Abstract: In the realm of object pose estimation, scenarios involving both dynamic objects and moving cameras are prevalent. However, the scarcity of corresponding real-world datasets significantly hinders the development and evaluation of robust pose estimation models. This is largely attributed to the inherent challenges in accurately annotating object poses in dynamic scenes captured by moving cameras. To bridge this gap, this paper presents a novel dataset DynOPETs and a dedicated data acquisition and annotation pipeline tailored for object pose estimation and tracking in such unconstrained environments. Our efficient annotation method innovatively integrates pose estimation and pose tracking techniques to generate pseudo-labels, which are subsequently refined through pose graph optimization. The resulting dataset offers accurate pose annotations for dynamic objects observed from moving cameras. To validate the effectiveness and value of our dataset, we perform comprehensive evaluations using 18 state-of-the-art methods, demonstrating its potential to accelerate research in this challenging domain. The dataset will be made publicly available to facilitate further exploration and advancement in the field.

Summary

DynOPETs: A Comprehensive Dataset for Dynamic Object Pose Estimation and Tracking

DynOPETs introduces a versatile benchmark specifically designed for dynamic object pose estimation and tracking in scenarios involving moving cameras. Recognizing the complexities and frequent occurrences of such settings, especially in domains such as robotics and augmented reality (AR), the paper identifies a critical gap in existing pose estimation datasets, which largely assume static environments. The introduction of DynOPETs and its accompanying data acquisition and annotation pipeline is a significant step towards addressing these limitations.

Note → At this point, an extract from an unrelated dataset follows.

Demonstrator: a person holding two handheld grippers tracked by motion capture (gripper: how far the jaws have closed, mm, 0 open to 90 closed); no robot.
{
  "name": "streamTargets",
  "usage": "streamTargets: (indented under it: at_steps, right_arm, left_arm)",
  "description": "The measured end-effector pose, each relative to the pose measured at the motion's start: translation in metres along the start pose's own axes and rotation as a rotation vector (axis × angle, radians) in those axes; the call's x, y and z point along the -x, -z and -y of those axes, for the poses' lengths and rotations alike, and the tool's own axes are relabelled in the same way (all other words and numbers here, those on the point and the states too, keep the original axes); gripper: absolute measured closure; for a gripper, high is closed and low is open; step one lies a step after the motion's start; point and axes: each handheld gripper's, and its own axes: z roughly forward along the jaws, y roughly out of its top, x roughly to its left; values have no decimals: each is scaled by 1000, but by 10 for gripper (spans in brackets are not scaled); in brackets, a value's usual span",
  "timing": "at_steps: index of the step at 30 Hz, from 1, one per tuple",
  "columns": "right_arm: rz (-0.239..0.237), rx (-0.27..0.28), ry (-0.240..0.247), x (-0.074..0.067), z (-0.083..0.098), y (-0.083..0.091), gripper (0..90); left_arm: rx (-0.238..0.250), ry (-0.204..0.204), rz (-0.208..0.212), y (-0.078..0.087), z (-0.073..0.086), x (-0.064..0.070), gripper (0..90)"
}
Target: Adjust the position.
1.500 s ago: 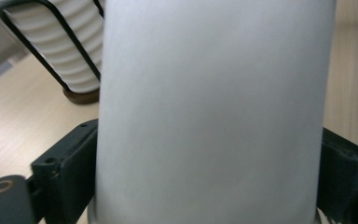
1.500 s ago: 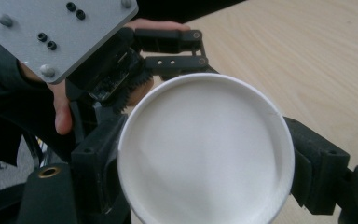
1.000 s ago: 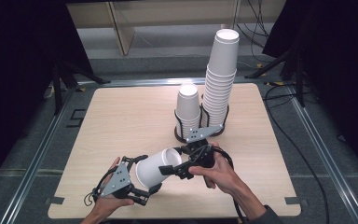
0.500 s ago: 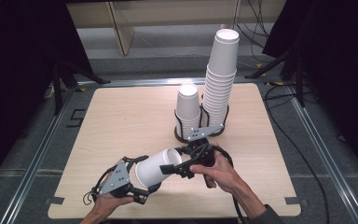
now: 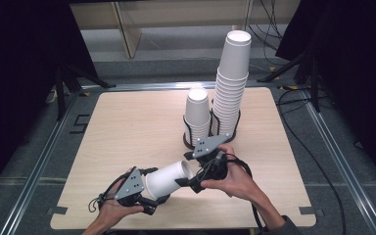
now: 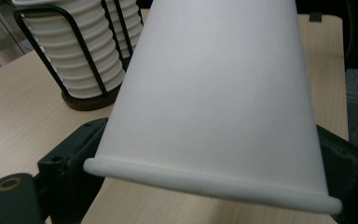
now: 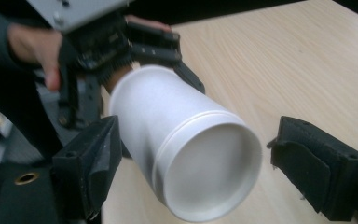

The central contribution of DynOPETs lies in its dataset composition, consisting of RGB-D video sequences, CAD models, and simultaneous pose annotations for both dynamic objects and moving camera trajectories. Particularly innovative is the efficient annotation method combining pose estimation algorithms and pose graph optimization to refine pseudo-labels, significantly enhancing the precision of object pose data. This approach adeptly integrates absolute pose estimation with a global EKF smoother for refinement, alongside a relative pose estimator utilizing point tracking to yield accurate, marker-free dynamic object pose labels, minimizing manual effort in the annotation process.

Several key aspects underpin the contributions of DynOPETs:

Efficient Annotation Pipeline: The pipeline marries absolute pose estimation using CAD models with relative pose computing through point tracking, and subsequently refines these through pose graph optimization. The resulting annotation method enables dynamic object labeling without exhaustive manual intervention, utilizing a marker-free approach, thus improving annotation efficiency in complex moving camera scenarios.
Dataset Richness: The dataset comprises RGB-D sequences of 175 distinct objects captured with continuous motion of both objects and cameras, enriching the pose estimation task's complexity. The incorporation of diverse object categories, detailed CAD models, and synchronized 6-DoF pose annotations ensures the dataset supports a wide range of tasks relevant to object pose estimation.
Comprehensive Benchmarks: The paper systematically evaluates existing state-of-the-art methods over the dataset, employing metrics such as 3D IoU for category-level object pose estimation, and Average Recall for unseen object pose estimators. The benchmark results underscore DynOPETs' significance in pushing the boundaries of pose estimation models under dynamically complex scenarios.
Implications for Future Research: DynOPETs facilitates the exploration of advanced pose estimation techniques in real-world dynamic settings, with practical implications for embodied intelligence systems, robotic manipulation, and human-object interaction in AR environments. The provision of this dataset encourages further developments and refinements in algorithms capable of coping with movement within visual data capture.

The introduction of DynOPETs is timely and relevant in advancing the capabilities of pose estimation methodologies to handle dynamic environments, where conventional datasets fall short. Looking to the future, the availability of such a diverse and meticulously annotated dataset is anticipated to drive the development of more robust AI systems that can perceive and interact with dynamically changing environments more effectively. Moreover, expanding the scope of annotations to include human hand poses in conjunction with object tracking might further bolster advancements in AR/MR interfaces, offering an exciting trajectory for future research in these fields.